**The records**

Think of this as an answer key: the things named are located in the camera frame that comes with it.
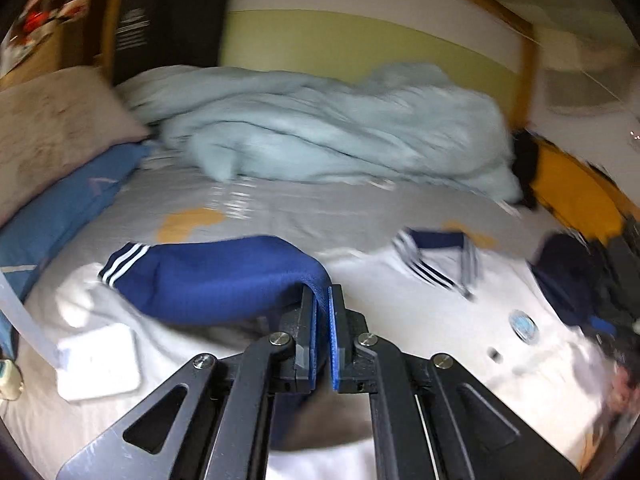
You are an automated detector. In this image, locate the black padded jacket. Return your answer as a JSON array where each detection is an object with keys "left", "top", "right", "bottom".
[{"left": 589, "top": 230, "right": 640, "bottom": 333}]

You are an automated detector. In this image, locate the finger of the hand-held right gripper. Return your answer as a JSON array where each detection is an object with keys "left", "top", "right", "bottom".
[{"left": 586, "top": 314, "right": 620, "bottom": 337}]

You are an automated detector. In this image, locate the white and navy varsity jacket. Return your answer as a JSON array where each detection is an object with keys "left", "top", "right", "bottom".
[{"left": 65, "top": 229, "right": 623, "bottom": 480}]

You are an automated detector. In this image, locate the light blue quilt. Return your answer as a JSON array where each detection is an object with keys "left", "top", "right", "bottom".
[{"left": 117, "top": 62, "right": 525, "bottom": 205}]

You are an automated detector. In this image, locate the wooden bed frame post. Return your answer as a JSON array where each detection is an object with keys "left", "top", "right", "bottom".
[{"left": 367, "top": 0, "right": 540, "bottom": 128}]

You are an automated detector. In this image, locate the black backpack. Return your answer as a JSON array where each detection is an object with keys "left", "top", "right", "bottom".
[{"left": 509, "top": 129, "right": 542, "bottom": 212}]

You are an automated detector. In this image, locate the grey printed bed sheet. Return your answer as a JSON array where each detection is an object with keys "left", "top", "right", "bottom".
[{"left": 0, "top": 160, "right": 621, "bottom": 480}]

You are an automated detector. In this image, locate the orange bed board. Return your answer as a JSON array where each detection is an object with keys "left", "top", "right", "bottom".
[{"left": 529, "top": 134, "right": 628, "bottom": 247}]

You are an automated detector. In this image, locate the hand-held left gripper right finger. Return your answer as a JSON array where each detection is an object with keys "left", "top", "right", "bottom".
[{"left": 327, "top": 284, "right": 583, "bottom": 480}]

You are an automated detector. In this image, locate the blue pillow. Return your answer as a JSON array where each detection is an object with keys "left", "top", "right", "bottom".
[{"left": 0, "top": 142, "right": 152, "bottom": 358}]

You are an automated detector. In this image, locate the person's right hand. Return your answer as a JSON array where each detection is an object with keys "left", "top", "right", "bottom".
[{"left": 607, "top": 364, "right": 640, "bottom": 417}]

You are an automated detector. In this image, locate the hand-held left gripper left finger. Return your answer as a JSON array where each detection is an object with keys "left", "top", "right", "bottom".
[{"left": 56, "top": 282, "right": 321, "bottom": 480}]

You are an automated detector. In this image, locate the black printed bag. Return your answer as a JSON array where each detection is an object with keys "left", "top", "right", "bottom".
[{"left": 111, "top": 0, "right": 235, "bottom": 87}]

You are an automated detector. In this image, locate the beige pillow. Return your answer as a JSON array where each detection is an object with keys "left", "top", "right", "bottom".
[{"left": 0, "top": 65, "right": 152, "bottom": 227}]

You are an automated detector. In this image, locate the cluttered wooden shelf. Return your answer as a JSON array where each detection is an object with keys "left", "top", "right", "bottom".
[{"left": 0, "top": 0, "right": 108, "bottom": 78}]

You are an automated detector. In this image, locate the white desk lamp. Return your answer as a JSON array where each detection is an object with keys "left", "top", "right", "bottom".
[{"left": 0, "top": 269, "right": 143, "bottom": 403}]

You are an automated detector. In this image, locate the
...
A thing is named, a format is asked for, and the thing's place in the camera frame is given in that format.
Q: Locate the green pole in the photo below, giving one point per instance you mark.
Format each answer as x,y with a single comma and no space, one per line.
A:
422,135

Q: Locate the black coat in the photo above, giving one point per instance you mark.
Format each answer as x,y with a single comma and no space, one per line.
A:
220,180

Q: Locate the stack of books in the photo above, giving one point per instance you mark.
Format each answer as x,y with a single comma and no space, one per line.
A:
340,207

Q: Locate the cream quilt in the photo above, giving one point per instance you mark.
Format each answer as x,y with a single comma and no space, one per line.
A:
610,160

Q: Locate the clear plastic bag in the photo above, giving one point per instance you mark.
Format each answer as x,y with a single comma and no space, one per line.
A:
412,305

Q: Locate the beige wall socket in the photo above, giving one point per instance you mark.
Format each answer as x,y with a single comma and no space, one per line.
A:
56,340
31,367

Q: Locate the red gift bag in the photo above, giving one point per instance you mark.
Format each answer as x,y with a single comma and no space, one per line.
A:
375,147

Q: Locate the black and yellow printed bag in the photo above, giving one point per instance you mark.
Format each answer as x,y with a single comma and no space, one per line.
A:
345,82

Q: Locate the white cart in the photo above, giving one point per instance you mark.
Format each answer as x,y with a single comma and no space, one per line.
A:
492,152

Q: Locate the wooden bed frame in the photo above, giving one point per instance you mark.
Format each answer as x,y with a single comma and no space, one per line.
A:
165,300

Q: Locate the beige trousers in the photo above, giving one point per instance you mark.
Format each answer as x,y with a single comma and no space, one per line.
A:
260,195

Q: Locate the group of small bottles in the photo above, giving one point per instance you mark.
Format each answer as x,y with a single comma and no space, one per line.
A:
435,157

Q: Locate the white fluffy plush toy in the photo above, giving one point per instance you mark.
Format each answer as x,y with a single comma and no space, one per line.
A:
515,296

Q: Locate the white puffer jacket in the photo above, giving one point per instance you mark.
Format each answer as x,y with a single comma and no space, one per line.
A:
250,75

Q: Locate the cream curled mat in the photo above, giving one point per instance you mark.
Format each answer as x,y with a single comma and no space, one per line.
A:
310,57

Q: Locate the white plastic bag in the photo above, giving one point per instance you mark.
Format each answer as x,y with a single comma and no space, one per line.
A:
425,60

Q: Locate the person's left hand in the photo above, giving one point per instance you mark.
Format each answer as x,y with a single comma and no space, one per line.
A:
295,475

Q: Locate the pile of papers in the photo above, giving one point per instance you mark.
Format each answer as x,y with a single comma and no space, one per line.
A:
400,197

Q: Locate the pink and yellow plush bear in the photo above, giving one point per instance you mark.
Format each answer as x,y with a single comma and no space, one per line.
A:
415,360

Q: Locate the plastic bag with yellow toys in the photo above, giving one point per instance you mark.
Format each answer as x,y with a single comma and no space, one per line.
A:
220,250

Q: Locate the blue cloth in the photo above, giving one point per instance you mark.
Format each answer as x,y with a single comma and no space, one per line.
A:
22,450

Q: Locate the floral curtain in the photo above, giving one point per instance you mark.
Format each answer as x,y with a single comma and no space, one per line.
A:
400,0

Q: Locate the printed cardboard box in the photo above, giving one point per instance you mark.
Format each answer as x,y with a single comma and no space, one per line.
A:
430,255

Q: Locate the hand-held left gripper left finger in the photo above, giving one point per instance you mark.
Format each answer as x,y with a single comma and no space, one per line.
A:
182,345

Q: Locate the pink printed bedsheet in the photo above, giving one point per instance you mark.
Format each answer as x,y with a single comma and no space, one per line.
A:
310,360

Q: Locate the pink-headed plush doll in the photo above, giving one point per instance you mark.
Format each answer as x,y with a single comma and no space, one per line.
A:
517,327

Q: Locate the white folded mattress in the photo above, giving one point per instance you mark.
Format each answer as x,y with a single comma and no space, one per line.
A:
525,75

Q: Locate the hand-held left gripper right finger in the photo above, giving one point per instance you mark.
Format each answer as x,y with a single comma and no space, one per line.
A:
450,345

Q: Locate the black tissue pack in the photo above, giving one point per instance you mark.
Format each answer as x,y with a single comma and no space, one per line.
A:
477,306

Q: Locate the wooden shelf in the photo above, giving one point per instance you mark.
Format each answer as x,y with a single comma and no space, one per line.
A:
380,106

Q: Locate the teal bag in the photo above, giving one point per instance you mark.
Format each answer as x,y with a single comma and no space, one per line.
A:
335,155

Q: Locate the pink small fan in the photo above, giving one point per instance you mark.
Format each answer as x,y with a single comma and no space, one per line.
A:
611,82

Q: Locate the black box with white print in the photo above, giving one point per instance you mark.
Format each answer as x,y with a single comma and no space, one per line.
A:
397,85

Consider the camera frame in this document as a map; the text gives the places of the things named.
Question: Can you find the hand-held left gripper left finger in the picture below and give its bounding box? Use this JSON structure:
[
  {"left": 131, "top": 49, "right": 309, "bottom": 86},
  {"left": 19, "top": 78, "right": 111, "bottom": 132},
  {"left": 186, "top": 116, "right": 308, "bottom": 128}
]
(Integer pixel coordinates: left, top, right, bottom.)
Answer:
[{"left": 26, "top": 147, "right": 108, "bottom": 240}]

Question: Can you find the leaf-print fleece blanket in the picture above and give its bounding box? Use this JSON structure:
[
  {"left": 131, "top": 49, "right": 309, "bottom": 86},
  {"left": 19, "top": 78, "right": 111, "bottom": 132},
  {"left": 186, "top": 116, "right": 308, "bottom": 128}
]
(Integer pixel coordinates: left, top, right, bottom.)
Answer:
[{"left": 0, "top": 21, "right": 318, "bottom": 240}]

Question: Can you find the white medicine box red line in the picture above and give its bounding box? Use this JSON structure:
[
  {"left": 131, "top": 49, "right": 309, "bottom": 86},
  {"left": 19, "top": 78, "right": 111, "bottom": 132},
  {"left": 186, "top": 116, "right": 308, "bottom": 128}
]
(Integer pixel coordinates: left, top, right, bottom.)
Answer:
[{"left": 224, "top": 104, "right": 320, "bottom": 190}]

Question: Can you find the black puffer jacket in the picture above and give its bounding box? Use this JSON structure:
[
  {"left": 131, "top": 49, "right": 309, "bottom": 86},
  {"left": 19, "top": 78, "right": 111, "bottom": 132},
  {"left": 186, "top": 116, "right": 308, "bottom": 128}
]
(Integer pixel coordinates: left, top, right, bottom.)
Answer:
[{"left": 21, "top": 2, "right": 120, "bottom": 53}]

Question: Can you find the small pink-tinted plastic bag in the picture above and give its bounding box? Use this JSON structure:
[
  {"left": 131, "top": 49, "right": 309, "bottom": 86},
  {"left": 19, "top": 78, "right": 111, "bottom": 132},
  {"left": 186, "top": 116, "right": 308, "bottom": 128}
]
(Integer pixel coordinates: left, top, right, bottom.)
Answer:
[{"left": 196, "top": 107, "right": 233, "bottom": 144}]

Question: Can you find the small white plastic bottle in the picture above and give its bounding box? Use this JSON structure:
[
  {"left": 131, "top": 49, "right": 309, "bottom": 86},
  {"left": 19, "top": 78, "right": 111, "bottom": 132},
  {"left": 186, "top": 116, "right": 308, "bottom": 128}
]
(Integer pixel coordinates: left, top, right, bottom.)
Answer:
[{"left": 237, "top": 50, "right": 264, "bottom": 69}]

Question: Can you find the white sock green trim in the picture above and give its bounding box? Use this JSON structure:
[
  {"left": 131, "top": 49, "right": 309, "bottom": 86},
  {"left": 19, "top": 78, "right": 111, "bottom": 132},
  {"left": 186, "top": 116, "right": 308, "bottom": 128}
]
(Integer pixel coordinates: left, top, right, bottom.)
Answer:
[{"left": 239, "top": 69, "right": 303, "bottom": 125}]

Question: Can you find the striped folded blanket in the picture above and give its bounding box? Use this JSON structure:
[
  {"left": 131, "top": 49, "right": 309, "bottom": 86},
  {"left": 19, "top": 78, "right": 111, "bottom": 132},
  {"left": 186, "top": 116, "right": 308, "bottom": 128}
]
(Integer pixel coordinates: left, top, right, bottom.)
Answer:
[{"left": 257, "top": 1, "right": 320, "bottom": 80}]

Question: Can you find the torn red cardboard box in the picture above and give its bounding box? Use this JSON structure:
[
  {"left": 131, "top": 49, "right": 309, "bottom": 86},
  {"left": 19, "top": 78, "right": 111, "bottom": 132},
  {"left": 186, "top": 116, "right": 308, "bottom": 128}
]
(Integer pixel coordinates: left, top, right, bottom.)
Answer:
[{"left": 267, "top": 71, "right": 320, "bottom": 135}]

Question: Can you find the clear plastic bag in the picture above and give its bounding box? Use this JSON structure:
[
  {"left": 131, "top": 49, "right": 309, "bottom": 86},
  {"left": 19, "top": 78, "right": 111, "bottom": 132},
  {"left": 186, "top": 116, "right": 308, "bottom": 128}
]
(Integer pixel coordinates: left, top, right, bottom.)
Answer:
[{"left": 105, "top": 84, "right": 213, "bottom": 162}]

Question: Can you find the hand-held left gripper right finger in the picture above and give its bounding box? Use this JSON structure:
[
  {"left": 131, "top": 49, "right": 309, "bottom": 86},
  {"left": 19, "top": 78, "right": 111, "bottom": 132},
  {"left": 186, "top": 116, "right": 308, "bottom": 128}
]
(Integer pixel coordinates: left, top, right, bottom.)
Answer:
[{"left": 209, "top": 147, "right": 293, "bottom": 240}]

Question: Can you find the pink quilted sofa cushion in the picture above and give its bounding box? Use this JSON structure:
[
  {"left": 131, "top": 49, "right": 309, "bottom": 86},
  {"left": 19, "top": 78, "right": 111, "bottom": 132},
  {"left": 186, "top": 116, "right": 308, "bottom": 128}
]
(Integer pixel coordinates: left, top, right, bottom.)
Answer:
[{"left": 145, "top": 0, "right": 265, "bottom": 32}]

**Instructions to follow**
For every line of the records that has the word "yellow" in it, make a copy.

**Response**
Q: Locate the black and yellow printed bag in the photo above, giving one point per instance you mark.
Q: Locate the pink and yellow plush bear in the photo above, giving one point per instance you mark.
Q: Locate the plastic bag with yellow toys in the photo above, giving one point per instance you mark.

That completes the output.